The building also won the California Community Colleges Board of Governors Energy and Sustainability Award, which recognizes projects that are environmentally friendly to their district.
“The building honors our commitment to reducing our carbon footprint and using existing campus solar power to offset its energy use,” said Robinson-Cooper.
Being the first Zero Net Energy building in the district is yet another accomplishment for all those involved with the building’s culmination.
Including an all-electric heating and air conditioning system prevents the unnecessary burning of fossil fuels, and classroom lighting dims automatically according to available natural sunlight to conserve electricity.
“Science buildings normally consume probably about 70 percent of energy on any given campus – they’re huge energy hogs,” said Zildzic.
Additionally, fritted glass was used for the windows, which reduces heat and glare from the sun, and multiple shades of brown brick adorn the building’s exterior.
“The brick was chosen to literally represent the communities that this college serves. It was really meant to reflect diversity and inclusion,” said Zildzic.

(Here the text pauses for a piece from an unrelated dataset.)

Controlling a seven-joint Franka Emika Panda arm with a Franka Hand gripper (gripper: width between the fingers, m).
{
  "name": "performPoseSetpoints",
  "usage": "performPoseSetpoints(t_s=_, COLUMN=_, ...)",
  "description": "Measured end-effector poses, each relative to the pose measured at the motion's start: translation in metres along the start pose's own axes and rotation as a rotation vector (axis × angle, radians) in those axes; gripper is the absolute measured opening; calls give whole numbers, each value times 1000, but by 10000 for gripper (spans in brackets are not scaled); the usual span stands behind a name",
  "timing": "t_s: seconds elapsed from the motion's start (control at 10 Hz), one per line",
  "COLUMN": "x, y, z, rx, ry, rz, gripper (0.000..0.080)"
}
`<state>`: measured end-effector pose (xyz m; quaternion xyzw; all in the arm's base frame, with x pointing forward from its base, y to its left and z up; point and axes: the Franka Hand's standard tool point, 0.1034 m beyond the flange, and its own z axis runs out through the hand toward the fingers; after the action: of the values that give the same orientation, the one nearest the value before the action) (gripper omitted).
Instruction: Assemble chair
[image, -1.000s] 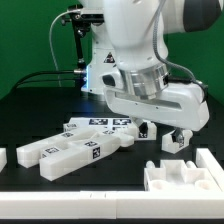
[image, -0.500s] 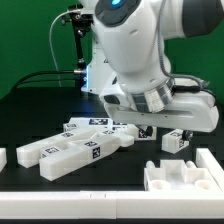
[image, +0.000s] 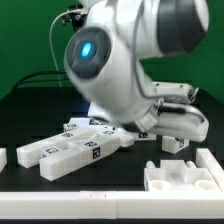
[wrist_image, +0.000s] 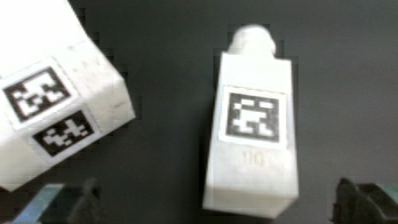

The Smith Brothers architectural design team out of San Francisco designed the building to have three entrance points for easy access and lots of windows and open space.
Leading team architect Hiroko Miyoke, a 30-year expert in the business (24 years with the Smith group and six years in Japan), shared some of her thoughts on the building’s design.
“I wanted to design the building for the community. All the different aspects of the building are connected by thinking about how people flow,” Miyoke said. “By using lots of openness and windows, we try to create curiosity. We hope the people inside will be motivated to move by curiosity, promoting natural exercise and healthiness.”
Miyoke added, “The campus was already really nice, but hopefully we could provide a little spark to it.”
Thursday marked a busy day on campus, in addition to the Science Center’s formal opening. The Extended Opportunities Programs and Services (EOPS) program held their graduation ceremony and Rep. John Garamendi (D-Davis) came to visit earlier in the day.
District Governing Board Secretary and Ward One Trustee John Marquez (and a Contra Costa College alum) ended the ceremony before the ribbon-cutting with an impromptu reminder of the holiday.
“I would be remised if I did not recognize the special occasion for today and the reason for me to wear my cholo hat: I want to remind all of you that today is Cinco de Mayo,” Marquez said. “Viva Cinco de Mayo! Viva Cinco de Mayo! Viva Cinco de Mayo!”.